▶ _Source material_
........
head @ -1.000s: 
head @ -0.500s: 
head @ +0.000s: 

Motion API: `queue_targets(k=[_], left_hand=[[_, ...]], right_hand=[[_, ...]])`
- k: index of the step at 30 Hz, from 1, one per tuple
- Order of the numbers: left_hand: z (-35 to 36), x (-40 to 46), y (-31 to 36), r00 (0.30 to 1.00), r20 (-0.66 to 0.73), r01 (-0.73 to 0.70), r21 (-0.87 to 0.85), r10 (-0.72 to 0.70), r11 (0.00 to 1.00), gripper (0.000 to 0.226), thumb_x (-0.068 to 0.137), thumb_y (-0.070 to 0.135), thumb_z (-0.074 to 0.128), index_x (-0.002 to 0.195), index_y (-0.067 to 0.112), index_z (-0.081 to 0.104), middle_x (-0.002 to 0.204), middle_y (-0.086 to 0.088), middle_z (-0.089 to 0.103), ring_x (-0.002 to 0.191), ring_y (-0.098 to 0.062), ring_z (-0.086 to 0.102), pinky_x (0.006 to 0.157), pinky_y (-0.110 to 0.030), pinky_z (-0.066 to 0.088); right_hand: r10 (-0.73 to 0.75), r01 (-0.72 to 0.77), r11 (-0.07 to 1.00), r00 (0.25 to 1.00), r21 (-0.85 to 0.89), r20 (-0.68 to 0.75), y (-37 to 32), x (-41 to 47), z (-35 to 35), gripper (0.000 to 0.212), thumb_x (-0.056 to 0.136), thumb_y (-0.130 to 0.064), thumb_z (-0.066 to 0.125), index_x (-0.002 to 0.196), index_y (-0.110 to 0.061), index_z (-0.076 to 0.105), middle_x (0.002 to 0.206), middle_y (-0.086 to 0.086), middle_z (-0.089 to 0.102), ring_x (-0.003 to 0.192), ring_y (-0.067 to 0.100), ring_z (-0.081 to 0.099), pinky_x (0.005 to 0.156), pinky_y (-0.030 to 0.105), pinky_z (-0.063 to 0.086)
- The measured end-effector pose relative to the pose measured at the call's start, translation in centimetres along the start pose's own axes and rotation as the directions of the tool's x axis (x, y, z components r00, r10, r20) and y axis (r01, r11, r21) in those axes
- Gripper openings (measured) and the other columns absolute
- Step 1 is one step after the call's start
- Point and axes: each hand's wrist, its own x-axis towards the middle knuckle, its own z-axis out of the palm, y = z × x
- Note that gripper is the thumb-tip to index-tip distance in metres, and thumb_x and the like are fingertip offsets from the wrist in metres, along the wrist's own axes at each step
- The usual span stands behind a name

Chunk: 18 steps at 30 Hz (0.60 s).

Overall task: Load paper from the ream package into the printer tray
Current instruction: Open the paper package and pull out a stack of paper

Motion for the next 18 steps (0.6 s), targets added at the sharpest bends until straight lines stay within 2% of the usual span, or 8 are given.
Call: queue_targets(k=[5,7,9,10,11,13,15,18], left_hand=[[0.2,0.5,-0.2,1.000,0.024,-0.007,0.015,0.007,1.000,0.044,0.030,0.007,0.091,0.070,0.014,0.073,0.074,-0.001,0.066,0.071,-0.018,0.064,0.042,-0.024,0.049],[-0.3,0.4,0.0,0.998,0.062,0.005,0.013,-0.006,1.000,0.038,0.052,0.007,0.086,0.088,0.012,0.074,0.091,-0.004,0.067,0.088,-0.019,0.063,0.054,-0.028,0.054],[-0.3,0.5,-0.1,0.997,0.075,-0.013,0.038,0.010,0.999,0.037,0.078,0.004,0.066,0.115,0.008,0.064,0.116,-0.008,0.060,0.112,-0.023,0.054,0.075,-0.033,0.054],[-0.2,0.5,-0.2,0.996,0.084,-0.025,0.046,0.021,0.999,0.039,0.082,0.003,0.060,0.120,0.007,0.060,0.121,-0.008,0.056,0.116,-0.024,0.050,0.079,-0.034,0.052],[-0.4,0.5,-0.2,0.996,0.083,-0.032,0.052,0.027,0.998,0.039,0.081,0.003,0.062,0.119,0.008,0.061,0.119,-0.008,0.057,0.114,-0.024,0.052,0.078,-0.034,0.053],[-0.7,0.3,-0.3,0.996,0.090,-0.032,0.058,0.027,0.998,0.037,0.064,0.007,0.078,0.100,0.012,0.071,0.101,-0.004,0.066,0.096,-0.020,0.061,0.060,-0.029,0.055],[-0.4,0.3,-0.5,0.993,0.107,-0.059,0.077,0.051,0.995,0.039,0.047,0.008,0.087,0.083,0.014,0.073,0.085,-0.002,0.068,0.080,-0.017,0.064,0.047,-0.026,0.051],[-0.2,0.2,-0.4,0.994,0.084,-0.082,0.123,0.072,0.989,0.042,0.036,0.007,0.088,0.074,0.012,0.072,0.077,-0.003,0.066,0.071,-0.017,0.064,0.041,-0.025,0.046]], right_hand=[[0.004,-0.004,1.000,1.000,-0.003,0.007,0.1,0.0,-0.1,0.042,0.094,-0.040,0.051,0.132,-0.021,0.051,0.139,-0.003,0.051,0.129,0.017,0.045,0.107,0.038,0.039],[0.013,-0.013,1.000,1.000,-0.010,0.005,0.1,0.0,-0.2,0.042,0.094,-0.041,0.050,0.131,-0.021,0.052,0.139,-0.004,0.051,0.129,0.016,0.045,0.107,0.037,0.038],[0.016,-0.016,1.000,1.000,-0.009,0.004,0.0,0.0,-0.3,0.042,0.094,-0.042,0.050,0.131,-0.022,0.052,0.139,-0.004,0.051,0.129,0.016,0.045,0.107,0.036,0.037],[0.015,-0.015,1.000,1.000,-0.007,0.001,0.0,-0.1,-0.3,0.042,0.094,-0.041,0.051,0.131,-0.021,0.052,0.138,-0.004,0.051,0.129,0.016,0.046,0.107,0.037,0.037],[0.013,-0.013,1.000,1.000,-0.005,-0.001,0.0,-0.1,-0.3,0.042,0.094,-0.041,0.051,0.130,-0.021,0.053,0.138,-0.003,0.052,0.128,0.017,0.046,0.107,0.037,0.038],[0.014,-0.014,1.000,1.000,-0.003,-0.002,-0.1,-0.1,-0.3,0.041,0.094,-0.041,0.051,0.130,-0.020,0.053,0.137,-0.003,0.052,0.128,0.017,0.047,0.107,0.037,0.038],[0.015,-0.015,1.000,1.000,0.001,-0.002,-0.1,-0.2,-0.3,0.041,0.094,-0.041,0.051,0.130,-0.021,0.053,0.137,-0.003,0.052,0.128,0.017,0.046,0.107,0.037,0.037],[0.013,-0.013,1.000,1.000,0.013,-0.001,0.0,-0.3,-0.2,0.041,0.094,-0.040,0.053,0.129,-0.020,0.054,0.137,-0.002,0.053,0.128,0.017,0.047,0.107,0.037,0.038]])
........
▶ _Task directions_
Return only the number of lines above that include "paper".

▶ _Answer section_
2